Sunday, September 27, 2015
The Essence of Mathematics
Sunday's Reflection:
"Mathematics and contemporary art may seem to make an odd pair. Many people think of mathematics as something akin to pure logic, cold reckoning, soulless computation. But as the mathematician and educator Paul Lockhart has put it, 'There is nothing as dreamy and poetic, nothing as radical, subversive, and psychedelic, as mathematics.' The chilly analogies win out, Lockhart argues, because mathematics is misrepresented in our schools, with curricula that often favor dry, technical and repetitive tasks over any emphasis on the 'private, personal experience of being a struggling artist'…
"…During his four minutes, Alain Connes, a professor at the Institut des Hautes Etudes Scientifiques, described reality as being far more 'subtle' than materialism would suggest. To understand our world we require analogy -- the quintessentially human ability to make connections ('reflections' he called them, or 'correspondences') between disparate things. The mathematician takes into another hoping that they will take, and not be rejected by the recipient domain. The creator of 'noncommutative geometry', Connes himself has applied geometrical ideas to quantum mechanics. Metaphors, he argued, are the essence of mathematical thought.

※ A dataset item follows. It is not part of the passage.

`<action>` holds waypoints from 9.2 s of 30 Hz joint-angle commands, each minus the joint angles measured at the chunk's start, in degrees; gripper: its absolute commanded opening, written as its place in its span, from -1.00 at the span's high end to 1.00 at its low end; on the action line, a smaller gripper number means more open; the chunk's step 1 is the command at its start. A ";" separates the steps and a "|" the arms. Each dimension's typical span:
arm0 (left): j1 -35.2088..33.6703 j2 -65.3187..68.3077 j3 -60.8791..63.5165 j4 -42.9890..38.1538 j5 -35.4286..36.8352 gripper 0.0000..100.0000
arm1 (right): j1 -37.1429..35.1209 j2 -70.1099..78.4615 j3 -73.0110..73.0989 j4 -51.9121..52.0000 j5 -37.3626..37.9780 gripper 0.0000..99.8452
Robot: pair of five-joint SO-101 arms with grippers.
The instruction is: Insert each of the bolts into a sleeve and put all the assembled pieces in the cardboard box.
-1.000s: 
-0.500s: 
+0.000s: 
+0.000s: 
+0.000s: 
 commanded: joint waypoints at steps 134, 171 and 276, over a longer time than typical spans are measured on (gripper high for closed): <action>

"Sir Michael Atiyah, a former director of the Isaac Newton Institute for Mathematical Sciences in Cambridge, used his four minutes to speak about mathematical ideas 'like visions, pictures before the eyes.' As if painting a picture or dreaming up a scene in a novel, the mathematician creates and explores these visions using intuition and imagination. Atiyah's voice, soft and earnest, made attentive listeners of everyone in the room. Not a single cough or whisper intervened. Truth, he continued, is a goal of mathematics, though it can only ever be grasped partially, whereas beauty is immediate and personal and certain. 'Beauty puts us on the right path.'"
-- Daniel Tammet, from "Thinking In Numbers"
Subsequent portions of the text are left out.